■ Instructions to follow:
Repeat exactly the lines from the start of the entries below through the line containing "Isolate the grey". Omit the rest.

■ Data supplied:
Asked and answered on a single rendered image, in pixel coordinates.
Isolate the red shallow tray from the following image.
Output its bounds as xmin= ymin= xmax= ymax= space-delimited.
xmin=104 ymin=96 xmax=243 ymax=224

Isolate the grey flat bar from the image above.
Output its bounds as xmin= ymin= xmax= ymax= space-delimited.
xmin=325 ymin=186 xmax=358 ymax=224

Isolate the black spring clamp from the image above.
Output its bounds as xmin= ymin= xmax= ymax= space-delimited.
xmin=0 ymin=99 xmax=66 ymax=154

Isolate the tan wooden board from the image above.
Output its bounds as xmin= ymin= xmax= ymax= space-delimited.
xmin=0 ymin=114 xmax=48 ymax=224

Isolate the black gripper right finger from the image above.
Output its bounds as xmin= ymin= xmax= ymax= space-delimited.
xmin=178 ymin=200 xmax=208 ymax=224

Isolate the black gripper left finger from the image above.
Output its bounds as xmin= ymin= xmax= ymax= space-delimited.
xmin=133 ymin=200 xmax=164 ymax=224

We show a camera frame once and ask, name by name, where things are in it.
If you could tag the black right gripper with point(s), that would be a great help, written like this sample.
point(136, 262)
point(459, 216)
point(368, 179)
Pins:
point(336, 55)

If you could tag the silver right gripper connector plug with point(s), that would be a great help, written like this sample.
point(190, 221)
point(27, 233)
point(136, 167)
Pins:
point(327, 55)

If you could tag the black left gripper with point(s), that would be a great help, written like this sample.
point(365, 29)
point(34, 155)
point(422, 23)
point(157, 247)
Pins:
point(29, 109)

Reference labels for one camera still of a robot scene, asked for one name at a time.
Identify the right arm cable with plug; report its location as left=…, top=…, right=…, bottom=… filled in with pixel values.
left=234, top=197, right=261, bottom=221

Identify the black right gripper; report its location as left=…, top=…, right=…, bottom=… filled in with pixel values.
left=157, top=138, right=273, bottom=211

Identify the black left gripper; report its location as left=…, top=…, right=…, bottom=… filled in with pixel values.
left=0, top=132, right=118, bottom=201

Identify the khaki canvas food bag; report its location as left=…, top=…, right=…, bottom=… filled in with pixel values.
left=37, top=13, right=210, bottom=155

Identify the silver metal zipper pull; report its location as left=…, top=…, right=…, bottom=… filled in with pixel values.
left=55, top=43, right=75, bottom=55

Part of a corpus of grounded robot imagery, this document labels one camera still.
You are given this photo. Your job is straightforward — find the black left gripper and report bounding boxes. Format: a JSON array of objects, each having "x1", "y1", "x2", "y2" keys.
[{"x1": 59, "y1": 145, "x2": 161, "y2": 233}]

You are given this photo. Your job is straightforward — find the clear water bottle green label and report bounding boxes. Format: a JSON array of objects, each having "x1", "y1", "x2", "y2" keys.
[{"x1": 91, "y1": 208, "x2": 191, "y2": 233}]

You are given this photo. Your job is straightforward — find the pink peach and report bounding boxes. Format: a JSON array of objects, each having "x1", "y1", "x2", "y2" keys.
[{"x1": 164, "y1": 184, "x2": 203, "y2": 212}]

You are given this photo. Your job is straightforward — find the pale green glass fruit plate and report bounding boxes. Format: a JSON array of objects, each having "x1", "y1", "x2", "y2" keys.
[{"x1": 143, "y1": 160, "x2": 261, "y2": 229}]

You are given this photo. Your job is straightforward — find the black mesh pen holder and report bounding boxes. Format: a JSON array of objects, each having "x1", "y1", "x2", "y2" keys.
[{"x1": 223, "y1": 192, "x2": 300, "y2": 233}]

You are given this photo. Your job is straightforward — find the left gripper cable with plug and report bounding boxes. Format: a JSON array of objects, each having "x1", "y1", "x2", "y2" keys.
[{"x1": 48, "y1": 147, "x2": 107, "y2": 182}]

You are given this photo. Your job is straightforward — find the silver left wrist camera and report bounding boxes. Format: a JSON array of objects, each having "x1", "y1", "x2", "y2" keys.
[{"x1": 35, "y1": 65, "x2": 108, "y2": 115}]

■ Solved problem:
Asked and answered on a single rendered image, in pixel coordinates.
Isolate the red shallow tray from the following image.
Output its bounds as xmin= ymin= xmax= ymax= space-delimited.
xmin=104 ymin=96 xmax=243 ymax=224

Isolate the grey flat bar from the image above.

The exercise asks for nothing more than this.